Alice Coltrane and her cosmic strains, still no vocal

on blue-black horizons/your plasticity is tested

by a formless assault:
THE SUN
can answer questions

in tune to sacrificial silence/but why will our

new jazz age give us no more expanding puzzles?

(Enter John) blow from under always and never so that

the morning (
THE SUN
) may shout of brain-bending

saxophones.

the third world arrives with Yusef Lateef and

Pharaoh Sanders with oboes straining to touch the

core of your unknown soul. Ravi Shankar comes

with strings attached/prepared to stabilize

your seventh sense (Black Rhythm!)

up and down a silly ladder run the notes without

the words. words are important for the mind/the

notes are for the soul.

Miles Davis? SO WHAT?

Cannonball/Fiddler/Mercy

Dexter Gordon/ONE flight UP

Donald Byrd/Cristo

but what about words?

would you like to survive on sadness/call on

Ella and José Happiness/

drift with

Smoky/Bill Medley/Bobby Taylor/

Otis/soul music where frustrations are

washed by drums – come, Nina and Miriam—

congo/mongo beat me senseless

bongo/tonto – flash through dream worlds of

STP and LSD. SpEeD kIlLs and some/times

music's call to the Black is confused. our

speed is our life pace/not safe/not good.

i beg you to escape

and live

and hear all of the real. to survive in a

sincere second of self-self

until a call comes for you to try elsewhere.

we

must all cry, but must the tears be white?
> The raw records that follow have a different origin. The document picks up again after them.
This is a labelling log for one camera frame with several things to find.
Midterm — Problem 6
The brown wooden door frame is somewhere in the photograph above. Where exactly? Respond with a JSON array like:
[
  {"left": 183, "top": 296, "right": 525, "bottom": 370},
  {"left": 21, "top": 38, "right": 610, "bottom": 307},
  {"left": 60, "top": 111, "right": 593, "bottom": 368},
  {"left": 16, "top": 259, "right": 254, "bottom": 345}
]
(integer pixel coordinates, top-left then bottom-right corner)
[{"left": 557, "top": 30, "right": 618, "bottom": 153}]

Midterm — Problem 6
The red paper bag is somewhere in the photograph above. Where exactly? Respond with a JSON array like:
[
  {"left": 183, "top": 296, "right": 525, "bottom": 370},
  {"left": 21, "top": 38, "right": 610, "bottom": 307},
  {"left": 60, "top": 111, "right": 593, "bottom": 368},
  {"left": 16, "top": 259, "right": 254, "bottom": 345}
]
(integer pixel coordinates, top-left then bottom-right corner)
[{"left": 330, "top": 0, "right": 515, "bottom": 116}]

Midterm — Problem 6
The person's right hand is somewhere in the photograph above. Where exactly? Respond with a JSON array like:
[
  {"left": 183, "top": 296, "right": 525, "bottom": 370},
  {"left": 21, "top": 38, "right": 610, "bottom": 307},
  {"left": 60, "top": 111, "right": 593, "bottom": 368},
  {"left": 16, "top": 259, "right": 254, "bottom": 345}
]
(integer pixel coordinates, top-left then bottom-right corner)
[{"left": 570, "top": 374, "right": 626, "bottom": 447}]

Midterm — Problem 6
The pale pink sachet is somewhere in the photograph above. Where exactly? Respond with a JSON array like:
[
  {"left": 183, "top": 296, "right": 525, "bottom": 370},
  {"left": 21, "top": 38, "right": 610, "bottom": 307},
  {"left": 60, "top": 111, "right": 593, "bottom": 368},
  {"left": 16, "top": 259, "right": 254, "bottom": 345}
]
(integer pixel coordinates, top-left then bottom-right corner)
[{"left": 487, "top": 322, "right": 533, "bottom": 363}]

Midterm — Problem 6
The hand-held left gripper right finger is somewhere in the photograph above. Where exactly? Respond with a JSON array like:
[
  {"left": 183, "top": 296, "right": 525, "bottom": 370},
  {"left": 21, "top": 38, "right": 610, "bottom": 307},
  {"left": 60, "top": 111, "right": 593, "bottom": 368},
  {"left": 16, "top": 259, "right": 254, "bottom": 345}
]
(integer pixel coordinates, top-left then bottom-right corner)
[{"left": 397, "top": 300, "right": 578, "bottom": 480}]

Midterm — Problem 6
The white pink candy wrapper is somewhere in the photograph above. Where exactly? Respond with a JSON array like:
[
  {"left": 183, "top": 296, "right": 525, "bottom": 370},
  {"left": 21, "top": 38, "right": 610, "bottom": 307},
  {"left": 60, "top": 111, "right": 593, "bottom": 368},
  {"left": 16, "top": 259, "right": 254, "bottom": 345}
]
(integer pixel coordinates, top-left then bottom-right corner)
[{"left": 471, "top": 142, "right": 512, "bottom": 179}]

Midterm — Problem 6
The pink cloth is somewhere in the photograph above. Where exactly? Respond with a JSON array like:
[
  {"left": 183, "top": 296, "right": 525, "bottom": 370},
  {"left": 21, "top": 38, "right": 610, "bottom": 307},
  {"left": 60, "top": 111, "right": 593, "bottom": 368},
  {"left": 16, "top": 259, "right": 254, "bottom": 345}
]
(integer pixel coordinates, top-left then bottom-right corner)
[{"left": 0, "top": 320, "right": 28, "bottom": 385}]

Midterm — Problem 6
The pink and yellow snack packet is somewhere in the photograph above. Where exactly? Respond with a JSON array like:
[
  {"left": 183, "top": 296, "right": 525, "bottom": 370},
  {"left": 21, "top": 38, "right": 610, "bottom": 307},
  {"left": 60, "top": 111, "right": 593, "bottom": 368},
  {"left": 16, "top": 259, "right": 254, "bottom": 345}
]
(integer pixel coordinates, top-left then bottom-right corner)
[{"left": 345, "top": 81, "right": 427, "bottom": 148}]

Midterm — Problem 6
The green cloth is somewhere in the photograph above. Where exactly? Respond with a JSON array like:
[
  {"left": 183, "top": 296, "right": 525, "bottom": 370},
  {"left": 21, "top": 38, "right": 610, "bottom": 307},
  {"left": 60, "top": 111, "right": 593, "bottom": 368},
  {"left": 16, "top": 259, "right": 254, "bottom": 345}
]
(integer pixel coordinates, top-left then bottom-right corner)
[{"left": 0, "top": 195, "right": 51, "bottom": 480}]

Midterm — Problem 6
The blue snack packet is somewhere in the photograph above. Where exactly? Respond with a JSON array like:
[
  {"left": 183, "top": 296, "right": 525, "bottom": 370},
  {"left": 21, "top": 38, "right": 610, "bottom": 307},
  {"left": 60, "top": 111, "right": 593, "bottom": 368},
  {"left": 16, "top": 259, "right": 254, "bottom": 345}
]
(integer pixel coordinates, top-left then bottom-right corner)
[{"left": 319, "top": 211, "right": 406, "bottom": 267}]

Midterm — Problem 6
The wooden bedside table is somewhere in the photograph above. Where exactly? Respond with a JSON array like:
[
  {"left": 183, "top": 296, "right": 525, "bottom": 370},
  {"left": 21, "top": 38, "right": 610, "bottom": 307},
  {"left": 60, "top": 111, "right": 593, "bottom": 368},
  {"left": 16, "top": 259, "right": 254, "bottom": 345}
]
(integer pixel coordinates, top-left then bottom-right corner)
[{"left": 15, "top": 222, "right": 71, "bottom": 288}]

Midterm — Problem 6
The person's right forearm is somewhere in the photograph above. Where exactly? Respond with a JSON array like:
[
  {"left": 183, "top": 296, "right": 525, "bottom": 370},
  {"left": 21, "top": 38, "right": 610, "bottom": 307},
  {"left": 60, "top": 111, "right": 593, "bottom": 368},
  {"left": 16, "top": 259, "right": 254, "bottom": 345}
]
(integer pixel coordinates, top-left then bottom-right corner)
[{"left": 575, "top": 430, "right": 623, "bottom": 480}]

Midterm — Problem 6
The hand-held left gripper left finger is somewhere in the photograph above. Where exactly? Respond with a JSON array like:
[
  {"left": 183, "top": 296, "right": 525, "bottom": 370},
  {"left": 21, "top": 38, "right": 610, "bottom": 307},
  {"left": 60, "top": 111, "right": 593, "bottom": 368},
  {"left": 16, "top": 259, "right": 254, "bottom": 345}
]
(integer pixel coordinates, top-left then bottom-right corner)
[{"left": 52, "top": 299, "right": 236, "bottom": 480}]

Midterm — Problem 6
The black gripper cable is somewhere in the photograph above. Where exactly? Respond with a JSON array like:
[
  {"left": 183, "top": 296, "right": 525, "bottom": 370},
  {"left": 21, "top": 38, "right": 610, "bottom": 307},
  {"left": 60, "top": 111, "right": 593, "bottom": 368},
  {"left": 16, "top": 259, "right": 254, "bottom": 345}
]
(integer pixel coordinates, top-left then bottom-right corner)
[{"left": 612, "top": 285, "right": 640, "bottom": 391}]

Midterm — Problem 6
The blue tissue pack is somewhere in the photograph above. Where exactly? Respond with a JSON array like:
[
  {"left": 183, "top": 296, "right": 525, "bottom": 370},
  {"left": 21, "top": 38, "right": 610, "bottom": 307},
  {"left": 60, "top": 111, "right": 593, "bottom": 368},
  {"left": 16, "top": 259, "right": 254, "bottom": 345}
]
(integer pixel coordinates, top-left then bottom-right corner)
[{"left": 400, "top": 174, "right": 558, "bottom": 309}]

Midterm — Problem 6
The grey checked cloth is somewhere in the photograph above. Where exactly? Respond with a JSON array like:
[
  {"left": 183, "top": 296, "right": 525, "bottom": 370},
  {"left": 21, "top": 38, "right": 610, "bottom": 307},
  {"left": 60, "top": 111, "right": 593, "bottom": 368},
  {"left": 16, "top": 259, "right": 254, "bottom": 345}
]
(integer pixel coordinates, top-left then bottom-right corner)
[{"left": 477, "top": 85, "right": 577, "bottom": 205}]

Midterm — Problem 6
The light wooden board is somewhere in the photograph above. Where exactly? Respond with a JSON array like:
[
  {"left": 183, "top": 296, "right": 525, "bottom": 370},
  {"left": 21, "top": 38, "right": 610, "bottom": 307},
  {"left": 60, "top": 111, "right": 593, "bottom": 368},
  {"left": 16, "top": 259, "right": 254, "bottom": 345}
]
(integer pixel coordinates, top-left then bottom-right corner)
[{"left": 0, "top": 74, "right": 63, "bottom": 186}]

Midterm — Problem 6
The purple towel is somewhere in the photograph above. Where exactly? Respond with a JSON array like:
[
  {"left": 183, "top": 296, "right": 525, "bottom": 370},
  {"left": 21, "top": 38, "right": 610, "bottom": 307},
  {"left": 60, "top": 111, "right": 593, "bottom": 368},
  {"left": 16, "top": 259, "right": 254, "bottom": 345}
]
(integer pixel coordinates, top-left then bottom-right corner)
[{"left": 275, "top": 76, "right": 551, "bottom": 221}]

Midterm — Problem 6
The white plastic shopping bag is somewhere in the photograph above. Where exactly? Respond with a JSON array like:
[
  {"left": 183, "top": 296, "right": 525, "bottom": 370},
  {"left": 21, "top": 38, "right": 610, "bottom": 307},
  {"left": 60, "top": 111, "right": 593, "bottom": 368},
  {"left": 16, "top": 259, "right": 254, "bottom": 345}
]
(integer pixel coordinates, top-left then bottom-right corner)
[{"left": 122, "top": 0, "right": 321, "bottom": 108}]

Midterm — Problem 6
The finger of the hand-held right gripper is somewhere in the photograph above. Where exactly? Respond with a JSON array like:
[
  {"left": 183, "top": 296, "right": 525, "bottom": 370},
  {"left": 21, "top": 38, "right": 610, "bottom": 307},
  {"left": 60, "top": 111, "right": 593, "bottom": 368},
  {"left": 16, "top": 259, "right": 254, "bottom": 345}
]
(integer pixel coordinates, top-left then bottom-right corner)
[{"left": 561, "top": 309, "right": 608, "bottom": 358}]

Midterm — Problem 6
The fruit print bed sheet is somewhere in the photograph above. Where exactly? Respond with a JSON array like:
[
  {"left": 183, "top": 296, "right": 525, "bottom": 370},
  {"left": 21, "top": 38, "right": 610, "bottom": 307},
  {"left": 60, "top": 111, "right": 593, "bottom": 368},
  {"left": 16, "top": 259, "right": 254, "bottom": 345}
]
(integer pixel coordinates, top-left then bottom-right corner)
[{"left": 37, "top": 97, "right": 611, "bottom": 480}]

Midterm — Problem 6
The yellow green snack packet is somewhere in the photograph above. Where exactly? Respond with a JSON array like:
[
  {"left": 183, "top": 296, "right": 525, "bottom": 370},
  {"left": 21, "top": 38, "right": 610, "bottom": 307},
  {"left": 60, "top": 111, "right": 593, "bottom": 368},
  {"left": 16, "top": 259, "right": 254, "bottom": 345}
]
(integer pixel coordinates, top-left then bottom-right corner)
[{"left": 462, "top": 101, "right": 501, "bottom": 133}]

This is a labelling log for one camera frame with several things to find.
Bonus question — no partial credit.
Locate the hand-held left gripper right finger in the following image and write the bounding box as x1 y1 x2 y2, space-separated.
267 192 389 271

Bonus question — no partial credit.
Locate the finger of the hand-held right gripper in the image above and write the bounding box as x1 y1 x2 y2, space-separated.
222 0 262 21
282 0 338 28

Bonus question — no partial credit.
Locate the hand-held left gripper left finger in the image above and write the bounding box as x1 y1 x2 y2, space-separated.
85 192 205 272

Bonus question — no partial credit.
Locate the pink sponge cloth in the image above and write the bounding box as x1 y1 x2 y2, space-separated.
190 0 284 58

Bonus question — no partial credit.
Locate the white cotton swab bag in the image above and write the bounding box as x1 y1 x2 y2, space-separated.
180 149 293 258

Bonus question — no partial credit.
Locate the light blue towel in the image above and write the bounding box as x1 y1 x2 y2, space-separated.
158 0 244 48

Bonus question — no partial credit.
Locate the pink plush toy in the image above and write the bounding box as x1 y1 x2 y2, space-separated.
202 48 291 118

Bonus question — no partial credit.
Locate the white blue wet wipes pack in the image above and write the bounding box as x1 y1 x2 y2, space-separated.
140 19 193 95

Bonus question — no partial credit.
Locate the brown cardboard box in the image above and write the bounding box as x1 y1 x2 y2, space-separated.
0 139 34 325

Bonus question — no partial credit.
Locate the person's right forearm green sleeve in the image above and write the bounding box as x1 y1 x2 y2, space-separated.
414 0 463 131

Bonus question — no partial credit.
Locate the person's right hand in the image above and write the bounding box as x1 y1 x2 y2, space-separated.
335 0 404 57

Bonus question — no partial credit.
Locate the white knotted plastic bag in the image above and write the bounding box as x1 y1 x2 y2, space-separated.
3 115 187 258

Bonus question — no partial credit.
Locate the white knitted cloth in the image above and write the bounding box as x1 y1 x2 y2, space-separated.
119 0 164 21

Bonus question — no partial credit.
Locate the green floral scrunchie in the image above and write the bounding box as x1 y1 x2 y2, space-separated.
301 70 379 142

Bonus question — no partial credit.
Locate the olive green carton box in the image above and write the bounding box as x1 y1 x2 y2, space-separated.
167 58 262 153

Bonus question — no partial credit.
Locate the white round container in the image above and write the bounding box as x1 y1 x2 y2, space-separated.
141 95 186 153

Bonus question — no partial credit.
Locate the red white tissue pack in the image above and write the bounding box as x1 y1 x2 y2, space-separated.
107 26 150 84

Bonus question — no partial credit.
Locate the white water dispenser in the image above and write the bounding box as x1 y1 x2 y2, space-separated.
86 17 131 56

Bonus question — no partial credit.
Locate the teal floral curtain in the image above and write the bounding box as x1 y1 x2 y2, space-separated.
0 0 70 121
My assignment, that is, my task for the coming spring was to connect myself more closely with the interpretation of the insight I possessed so that I might be able to turn others on to the inequalities and hypocrisy involved with everyday survival. I resigned myself to carry a pen with me everywhere I went in order to paint these word pictures during moments of inspiration. Sometimes the thoughts that I wanted to bring out were pages long and often took on the form of essays, but even more often than this I was attacked by little blasts of feeling and sensitivity that I decided to describe as mind messages, for lack of a better name.

MIND MESSAGE #1 I.Q.

Poet am I seeking a separate peace. (John Knowles)

Knowing no boundaries west or east.

Taking the pulse

of a dying world

MIND MESSAGE #2 I.Q.

minds, like beds, hard to make up in the morning.

so many things to decide for a new day.

so many things went on between the sheets.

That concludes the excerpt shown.